Brief:
Check every line of the entries that follow, and copy the ones containing "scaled".

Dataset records
BEGIN

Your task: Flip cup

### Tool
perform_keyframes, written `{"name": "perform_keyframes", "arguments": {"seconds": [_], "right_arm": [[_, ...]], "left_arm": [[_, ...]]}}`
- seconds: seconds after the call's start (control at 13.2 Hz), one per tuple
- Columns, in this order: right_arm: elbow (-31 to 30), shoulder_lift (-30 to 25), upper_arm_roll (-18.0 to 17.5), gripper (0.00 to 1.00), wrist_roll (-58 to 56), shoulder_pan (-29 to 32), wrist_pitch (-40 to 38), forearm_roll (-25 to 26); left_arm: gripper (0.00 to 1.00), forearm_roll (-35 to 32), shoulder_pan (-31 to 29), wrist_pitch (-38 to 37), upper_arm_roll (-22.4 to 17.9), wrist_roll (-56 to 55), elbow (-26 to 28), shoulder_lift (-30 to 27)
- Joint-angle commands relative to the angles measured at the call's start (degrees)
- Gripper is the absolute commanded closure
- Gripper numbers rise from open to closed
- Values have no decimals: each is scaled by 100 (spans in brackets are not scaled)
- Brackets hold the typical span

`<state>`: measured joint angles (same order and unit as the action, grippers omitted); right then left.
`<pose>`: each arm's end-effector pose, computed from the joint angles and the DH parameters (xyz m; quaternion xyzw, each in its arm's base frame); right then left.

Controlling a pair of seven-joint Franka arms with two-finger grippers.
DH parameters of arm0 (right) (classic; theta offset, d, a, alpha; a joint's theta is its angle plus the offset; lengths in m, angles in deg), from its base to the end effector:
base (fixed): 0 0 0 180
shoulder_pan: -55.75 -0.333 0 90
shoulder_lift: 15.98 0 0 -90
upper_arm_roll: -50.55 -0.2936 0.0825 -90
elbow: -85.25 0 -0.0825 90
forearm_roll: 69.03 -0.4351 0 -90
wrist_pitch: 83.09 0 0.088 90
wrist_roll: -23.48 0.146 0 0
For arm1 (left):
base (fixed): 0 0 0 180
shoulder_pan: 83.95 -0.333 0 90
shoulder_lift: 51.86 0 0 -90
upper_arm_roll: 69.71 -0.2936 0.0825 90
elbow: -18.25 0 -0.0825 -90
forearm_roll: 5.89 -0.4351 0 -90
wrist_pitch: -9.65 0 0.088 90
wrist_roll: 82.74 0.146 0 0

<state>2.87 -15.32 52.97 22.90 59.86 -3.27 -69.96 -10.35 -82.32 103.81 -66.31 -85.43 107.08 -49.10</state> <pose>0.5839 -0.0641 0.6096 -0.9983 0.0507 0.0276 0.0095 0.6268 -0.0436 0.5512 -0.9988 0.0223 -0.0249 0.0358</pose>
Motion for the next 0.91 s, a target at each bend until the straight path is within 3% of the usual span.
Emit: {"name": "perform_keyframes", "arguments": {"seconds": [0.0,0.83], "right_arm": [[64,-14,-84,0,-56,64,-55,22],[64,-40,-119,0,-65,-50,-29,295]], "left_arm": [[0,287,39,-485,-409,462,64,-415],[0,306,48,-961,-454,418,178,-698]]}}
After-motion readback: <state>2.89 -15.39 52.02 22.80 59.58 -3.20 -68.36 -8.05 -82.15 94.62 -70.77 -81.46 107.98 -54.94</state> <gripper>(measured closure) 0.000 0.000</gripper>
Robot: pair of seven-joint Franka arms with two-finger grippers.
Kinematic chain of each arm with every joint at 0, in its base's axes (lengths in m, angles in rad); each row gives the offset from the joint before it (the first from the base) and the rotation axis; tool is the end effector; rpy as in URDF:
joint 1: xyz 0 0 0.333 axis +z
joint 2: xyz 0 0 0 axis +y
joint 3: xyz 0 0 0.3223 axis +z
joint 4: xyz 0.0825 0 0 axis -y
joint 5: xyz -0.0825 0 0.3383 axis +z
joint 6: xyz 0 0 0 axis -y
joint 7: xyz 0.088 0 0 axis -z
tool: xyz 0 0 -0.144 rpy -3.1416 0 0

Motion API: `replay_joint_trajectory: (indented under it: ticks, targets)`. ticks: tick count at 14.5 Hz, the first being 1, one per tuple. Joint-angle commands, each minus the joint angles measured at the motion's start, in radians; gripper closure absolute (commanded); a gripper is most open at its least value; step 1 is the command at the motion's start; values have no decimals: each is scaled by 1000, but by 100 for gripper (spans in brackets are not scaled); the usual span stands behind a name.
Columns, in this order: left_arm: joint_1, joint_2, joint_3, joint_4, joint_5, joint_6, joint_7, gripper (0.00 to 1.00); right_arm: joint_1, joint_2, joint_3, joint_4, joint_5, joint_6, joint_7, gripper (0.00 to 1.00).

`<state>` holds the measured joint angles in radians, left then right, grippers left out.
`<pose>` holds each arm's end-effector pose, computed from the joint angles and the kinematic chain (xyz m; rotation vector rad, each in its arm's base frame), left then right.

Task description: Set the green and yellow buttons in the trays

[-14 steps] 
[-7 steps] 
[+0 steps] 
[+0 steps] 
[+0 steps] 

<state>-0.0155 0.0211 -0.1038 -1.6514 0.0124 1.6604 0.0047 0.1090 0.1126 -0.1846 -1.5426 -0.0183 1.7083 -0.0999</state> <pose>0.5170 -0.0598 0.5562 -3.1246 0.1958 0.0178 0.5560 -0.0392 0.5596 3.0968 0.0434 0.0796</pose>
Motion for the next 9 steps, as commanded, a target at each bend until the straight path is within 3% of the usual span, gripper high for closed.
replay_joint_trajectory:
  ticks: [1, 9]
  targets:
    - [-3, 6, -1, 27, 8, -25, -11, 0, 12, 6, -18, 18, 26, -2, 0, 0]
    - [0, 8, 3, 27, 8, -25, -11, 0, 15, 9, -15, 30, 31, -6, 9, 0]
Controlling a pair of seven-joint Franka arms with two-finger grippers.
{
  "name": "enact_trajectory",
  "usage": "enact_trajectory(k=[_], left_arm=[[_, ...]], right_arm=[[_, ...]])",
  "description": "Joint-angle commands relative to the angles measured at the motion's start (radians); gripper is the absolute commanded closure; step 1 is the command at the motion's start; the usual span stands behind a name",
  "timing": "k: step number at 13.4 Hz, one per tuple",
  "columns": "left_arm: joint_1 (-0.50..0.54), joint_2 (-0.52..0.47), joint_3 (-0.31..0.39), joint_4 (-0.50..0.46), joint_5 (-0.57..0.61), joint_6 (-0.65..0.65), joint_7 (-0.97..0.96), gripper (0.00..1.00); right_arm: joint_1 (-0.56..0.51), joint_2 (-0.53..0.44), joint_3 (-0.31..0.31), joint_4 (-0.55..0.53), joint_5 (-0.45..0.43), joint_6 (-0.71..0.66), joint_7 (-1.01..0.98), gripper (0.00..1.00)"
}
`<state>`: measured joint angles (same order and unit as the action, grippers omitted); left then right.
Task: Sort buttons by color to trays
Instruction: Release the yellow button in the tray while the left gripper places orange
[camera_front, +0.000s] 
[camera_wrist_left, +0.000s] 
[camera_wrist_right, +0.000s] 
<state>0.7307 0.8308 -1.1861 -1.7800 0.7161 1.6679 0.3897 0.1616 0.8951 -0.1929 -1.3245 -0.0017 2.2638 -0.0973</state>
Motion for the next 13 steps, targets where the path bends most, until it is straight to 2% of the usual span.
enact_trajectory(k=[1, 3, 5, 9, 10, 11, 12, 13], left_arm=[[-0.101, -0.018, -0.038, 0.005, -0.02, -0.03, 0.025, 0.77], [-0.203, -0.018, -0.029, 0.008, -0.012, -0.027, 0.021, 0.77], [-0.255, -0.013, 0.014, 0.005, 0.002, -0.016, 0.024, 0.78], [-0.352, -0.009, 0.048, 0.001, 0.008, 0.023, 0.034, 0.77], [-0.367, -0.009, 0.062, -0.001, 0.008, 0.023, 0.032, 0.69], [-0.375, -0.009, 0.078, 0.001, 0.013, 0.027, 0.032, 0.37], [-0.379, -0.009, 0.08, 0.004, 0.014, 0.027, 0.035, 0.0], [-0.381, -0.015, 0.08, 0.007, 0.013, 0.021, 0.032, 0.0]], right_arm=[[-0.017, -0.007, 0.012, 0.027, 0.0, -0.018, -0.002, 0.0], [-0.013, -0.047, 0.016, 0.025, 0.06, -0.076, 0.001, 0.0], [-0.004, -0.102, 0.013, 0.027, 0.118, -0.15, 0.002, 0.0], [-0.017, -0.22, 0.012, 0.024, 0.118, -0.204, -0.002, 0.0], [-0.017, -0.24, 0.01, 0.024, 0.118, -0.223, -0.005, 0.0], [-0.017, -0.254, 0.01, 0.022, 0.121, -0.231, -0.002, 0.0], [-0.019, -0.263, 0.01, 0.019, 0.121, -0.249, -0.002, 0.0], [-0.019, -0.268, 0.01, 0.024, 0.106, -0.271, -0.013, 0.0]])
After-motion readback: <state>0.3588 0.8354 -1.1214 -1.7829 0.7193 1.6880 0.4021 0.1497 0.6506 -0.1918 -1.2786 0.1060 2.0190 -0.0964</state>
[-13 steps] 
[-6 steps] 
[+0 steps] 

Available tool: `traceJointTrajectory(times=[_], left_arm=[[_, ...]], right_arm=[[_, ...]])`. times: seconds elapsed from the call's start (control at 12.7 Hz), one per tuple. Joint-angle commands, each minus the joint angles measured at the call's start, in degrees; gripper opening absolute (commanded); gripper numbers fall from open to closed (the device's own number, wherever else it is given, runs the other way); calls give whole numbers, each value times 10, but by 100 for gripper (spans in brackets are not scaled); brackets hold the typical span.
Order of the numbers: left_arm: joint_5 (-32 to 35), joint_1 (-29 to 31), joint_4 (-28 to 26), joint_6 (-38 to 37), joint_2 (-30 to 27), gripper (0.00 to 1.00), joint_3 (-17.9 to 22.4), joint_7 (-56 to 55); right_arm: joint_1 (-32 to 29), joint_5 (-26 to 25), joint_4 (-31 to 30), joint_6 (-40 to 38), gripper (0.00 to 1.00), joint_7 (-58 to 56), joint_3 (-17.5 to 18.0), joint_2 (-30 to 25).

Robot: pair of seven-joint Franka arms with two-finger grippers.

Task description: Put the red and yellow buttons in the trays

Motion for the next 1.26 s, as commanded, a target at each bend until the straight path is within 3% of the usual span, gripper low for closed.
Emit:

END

Solution to this problem:
- Values have no decimals: each is scaled by 100 (spans in brackets are not scaled)
Motion API: `replay_joint_trajectory: (indented under it: ticks, targets)`. ticks: tick count at 14.5 Hz, the first being 1, one per tuple. Joint-angle commands, each minus the joint angles measured at the motion's start, in radians; gripper closure absolute (commanded); a gripper is most open at its least value; step 1 is the command at the motion's start; values have no decimals: each is scaled by 1000, but by 100 for gripper (spans in brackets are not scaled); the usual span stands behind a name.
Available tool: `traceJointTrajectory(times=[_], left_arm=[[_, ...]], right_arm=[[_, ...]])`. times: seconds elapsed from the call's start (control at 12.7 Hz), one per tuple. Joint-angle commands, each minus the joint angles measured at the call's start, in degrees; gripper opening absolute (commanded); gripper numbers fall from open to closed (the device's own number, wherever else it is given, runs the other way); calls give whole numbers, each value times 10, but by 100 for gripper (spans in brackets are not scaled); brackets hold the typical span.

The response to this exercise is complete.